● THE PROBLEM
Locate each line below that includes "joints" and reproduce it.

--- START ---

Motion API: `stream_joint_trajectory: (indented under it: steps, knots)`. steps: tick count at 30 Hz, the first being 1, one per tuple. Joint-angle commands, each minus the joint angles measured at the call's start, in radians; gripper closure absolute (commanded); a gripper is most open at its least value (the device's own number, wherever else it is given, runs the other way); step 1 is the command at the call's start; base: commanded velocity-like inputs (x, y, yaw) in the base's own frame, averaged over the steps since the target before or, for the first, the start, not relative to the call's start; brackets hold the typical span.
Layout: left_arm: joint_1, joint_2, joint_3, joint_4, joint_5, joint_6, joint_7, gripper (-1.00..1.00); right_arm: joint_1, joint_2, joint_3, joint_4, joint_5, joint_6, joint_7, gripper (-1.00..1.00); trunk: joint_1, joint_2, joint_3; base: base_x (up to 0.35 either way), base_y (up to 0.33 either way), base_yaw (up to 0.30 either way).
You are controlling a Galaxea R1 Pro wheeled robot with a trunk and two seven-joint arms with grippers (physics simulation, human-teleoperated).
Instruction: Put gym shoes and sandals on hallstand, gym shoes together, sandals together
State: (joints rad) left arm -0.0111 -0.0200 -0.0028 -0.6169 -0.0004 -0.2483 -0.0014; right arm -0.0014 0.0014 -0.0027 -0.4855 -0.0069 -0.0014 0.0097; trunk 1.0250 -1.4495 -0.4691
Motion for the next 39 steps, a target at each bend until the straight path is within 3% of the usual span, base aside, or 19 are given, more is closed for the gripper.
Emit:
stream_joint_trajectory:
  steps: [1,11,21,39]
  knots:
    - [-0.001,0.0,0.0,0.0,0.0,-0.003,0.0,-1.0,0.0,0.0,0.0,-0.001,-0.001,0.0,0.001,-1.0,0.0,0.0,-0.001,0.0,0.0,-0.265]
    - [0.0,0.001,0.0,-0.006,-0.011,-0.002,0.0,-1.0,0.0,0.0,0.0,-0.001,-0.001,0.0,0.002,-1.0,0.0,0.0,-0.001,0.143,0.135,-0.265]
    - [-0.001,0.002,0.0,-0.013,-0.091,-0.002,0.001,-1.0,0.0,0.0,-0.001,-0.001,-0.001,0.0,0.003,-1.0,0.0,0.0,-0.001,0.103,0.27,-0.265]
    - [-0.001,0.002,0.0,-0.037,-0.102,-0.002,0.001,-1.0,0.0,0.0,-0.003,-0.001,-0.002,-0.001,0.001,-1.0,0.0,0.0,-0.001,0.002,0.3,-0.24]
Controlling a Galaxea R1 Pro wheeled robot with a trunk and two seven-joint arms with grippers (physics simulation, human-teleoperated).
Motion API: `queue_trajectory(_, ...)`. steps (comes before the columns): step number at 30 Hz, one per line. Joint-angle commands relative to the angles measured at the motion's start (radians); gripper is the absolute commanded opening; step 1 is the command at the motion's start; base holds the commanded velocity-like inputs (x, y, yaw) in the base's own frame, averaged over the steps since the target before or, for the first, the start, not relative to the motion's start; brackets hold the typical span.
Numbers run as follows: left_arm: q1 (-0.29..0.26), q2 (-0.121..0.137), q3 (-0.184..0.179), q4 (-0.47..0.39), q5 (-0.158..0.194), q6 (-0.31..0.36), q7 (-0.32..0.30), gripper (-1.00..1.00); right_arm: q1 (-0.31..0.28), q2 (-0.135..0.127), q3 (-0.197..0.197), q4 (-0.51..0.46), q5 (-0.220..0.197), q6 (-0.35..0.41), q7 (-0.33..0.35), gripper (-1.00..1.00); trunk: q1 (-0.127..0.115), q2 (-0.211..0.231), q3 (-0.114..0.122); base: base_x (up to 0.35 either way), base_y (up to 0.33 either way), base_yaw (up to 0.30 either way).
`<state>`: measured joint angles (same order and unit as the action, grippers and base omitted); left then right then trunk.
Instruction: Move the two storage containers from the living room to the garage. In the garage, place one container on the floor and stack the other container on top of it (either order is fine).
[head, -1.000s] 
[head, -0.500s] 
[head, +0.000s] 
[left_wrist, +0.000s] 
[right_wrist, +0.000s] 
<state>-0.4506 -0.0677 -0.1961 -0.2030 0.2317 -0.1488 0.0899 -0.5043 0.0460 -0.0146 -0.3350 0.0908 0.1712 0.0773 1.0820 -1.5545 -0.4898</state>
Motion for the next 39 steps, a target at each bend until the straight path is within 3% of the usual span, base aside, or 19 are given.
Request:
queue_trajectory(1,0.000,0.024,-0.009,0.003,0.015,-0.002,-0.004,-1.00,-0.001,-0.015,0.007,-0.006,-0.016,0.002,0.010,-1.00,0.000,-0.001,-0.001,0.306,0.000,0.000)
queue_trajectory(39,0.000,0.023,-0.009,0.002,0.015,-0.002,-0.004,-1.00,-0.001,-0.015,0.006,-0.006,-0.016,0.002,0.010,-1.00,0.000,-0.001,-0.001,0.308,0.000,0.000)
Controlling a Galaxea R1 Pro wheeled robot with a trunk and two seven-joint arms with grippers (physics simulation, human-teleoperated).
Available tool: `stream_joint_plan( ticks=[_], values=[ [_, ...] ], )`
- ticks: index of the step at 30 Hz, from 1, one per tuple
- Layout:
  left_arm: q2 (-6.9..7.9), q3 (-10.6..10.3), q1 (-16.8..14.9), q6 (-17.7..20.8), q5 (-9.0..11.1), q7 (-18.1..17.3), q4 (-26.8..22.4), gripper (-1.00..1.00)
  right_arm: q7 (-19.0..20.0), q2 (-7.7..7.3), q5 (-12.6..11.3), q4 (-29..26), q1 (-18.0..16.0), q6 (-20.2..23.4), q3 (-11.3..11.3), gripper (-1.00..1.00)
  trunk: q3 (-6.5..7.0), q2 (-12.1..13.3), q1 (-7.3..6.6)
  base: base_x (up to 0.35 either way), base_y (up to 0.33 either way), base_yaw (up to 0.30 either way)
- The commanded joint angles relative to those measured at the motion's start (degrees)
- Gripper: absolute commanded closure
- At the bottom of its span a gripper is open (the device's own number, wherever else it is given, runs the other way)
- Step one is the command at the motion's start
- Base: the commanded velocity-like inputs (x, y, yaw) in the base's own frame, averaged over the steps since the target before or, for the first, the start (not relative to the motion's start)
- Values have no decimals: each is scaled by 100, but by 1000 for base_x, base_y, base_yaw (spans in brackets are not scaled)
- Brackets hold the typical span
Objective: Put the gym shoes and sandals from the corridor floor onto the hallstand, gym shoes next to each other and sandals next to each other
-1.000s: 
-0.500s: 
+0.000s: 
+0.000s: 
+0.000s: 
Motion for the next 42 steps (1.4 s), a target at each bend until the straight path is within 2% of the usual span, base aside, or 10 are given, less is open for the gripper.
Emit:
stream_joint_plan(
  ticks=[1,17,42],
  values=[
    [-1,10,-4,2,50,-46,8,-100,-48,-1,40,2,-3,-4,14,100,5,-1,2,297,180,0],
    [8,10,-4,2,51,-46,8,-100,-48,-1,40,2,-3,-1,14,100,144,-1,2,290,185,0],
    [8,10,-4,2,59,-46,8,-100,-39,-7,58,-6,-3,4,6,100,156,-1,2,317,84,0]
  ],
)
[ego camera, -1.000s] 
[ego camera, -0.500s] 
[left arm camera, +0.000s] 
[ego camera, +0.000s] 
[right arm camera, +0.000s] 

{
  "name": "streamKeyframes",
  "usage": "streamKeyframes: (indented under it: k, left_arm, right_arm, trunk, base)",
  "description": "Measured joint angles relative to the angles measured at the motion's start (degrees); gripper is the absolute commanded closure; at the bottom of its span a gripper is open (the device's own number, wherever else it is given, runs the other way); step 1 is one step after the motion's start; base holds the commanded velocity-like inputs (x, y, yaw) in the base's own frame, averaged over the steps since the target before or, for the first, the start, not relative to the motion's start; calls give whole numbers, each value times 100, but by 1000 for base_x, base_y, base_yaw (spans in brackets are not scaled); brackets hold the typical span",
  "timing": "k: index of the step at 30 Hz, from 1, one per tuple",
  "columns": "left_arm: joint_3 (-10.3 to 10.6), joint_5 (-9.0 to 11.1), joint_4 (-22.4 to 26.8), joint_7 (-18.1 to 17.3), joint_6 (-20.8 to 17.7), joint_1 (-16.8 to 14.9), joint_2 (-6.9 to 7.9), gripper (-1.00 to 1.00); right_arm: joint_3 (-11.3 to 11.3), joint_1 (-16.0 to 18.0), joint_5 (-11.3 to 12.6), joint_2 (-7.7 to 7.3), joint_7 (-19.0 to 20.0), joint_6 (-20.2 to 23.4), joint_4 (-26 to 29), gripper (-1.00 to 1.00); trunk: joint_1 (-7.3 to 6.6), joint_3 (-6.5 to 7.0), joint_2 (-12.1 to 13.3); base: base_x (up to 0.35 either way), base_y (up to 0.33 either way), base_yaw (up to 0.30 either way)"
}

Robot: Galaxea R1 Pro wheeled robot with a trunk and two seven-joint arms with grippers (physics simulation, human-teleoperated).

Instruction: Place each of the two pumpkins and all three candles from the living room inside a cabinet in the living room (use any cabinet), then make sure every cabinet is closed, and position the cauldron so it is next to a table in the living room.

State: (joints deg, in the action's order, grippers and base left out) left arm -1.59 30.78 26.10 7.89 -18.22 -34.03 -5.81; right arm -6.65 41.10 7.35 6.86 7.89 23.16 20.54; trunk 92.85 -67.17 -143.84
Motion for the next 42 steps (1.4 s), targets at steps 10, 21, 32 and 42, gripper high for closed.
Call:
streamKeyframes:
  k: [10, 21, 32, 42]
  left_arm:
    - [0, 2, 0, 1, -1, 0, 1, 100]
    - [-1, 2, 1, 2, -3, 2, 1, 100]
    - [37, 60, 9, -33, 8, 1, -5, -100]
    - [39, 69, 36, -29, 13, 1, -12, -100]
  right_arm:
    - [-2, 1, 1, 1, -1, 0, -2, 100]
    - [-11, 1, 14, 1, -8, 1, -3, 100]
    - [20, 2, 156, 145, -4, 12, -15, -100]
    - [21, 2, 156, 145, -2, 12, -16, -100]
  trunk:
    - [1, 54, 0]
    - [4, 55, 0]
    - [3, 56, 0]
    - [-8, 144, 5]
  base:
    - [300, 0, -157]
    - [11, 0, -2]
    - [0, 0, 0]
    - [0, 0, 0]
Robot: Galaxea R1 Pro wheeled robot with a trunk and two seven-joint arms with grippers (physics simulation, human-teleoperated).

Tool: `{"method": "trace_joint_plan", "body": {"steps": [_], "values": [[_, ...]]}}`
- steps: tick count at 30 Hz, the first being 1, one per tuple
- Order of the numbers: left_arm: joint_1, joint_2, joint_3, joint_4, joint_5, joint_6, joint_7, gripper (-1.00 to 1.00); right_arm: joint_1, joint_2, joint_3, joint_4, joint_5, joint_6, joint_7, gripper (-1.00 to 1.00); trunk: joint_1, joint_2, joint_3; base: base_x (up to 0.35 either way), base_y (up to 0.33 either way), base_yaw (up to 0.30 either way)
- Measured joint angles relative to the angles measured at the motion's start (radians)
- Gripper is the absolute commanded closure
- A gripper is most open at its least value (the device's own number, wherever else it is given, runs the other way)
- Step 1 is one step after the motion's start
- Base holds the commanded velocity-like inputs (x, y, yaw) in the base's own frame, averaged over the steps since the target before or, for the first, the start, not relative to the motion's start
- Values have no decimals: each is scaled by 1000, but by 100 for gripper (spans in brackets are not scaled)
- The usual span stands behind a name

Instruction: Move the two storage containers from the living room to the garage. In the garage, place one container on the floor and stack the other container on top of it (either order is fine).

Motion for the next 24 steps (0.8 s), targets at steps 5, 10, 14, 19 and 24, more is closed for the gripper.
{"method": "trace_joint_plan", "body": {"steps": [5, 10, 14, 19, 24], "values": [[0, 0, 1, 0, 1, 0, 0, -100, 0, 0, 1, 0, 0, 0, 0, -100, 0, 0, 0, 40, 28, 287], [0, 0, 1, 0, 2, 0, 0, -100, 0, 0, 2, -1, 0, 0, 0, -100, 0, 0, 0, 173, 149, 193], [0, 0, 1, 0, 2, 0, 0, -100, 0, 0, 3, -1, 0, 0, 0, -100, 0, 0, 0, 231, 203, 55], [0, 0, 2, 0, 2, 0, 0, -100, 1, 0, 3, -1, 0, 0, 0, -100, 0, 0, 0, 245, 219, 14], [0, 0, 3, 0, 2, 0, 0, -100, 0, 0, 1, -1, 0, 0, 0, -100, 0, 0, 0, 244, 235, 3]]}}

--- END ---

● TASK OUTPUT
State: (joints rad) left arm -0.0111 -0.0200 -0.0028 -0.6169 -0.0004 -0.2483 -0.0014; right arm -0.0014 0.0014 -0.0027 -0.4855 -0.0069 -0.0014 0.0097; trunk 1.0250 -1.4495 -0.4691
State: (joints deg, in the action's order, grippers and base left out) left arm -1.59 30.78 26.10 7.89 -18.22 -34.03 -5.81; right arm -6.65 41.10 7.35 6.86 7.89 23.16 20.54; trunk 92.85 -67.17 -143.84

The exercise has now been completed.